Task objective.
If a line of the data below contains the string "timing", copy it into your answer.

(Stored dataset items)
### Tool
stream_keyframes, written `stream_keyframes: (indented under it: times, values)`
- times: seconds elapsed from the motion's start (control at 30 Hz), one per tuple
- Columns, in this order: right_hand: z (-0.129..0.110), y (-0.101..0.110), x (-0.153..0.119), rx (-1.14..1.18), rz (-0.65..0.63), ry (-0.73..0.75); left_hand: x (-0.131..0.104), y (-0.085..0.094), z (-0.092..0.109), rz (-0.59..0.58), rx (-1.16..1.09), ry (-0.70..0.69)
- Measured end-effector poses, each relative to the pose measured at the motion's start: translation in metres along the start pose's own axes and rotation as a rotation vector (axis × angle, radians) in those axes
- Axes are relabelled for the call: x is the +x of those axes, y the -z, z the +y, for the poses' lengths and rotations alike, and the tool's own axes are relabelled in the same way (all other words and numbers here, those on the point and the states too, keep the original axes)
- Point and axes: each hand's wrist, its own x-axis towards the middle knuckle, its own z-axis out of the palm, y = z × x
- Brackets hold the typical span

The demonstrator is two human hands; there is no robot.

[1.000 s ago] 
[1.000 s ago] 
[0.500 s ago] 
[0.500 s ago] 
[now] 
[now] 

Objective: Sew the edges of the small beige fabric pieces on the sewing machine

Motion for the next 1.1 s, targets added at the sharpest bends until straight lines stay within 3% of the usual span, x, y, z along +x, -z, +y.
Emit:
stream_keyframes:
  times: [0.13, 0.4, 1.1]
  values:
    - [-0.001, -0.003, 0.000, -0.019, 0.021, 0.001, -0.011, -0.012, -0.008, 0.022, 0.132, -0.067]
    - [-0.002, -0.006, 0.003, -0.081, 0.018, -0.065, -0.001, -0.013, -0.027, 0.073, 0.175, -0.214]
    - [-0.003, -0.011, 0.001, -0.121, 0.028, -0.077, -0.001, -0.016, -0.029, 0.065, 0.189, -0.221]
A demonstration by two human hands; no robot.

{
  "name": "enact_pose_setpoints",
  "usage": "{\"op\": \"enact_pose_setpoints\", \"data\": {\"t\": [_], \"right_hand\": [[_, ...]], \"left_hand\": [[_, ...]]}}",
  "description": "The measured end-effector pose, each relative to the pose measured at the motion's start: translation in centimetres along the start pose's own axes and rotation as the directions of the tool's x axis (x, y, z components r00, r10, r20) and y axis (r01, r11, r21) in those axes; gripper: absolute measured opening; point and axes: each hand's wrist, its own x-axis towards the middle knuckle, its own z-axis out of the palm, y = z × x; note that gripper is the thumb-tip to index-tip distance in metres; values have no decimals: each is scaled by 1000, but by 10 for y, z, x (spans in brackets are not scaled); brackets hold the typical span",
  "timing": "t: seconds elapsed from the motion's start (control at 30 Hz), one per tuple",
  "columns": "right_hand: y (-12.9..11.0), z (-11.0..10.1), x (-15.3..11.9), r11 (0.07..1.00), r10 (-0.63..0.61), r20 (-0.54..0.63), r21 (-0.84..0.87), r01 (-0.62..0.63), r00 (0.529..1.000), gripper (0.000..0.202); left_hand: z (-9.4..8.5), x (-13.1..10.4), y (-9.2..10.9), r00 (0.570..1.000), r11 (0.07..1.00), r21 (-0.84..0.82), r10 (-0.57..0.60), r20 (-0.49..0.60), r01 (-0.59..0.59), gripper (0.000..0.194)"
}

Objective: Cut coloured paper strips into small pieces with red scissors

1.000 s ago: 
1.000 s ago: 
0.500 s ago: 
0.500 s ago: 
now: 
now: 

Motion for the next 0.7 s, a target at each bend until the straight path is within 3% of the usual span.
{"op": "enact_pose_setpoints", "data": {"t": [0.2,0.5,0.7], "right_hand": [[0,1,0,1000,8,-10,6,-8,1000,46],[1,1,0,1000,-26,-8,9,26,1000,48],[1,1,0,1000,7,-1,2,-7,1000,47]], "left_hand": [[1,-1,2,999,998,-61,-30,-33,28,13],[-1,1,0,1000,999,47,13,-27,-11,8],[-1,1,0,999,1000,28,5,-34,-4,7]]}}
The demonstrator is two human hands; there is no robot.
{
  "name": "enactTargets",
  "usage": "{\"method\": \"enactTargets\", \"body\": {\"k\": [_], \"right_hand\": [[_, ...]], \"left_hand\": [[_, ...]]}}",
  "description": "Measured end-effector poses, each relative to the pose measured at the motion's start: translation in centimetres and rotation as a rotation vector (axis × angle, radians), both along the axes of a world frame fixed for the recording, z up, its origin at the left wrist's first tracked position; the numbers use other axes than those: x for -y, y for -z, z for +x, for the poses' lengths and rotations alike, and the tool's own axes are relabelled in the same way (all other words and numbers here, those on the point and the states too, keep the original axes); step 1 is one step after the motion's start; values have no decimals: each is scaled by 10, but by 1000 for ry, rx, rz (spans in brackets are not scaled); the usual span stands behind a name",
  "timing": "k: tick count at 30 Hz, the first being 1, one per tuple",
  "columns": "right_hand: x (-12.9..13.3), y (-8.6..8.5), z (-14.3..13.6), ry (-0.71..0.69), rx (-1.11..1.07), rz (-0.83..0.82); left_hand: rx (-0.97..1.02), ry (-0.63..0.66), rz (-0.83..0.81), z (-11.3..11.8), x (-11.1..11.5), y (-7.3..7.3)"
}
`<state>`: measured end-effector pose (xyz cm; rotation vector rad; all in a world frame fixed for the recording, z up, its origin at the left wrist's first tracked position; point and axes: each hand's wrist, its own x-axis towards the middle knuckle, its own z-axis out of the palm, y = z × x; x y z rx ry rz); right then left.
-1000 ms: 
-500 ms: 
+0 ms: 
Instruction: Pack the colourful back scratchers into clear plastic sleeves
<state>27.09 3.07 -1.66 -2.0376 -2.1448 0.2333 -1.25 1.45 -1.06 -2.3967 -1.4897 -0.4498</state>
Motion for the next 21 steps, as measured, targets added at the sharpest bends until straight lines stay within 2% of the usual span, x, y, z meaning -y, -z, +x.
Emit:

Written response.
  "timing": "t: seconds elapsed from the motion's start (control at 30 Hz), one per tuple",
  "timing": "k: tick count at 30 Hz, the first being 1, one per tuple",

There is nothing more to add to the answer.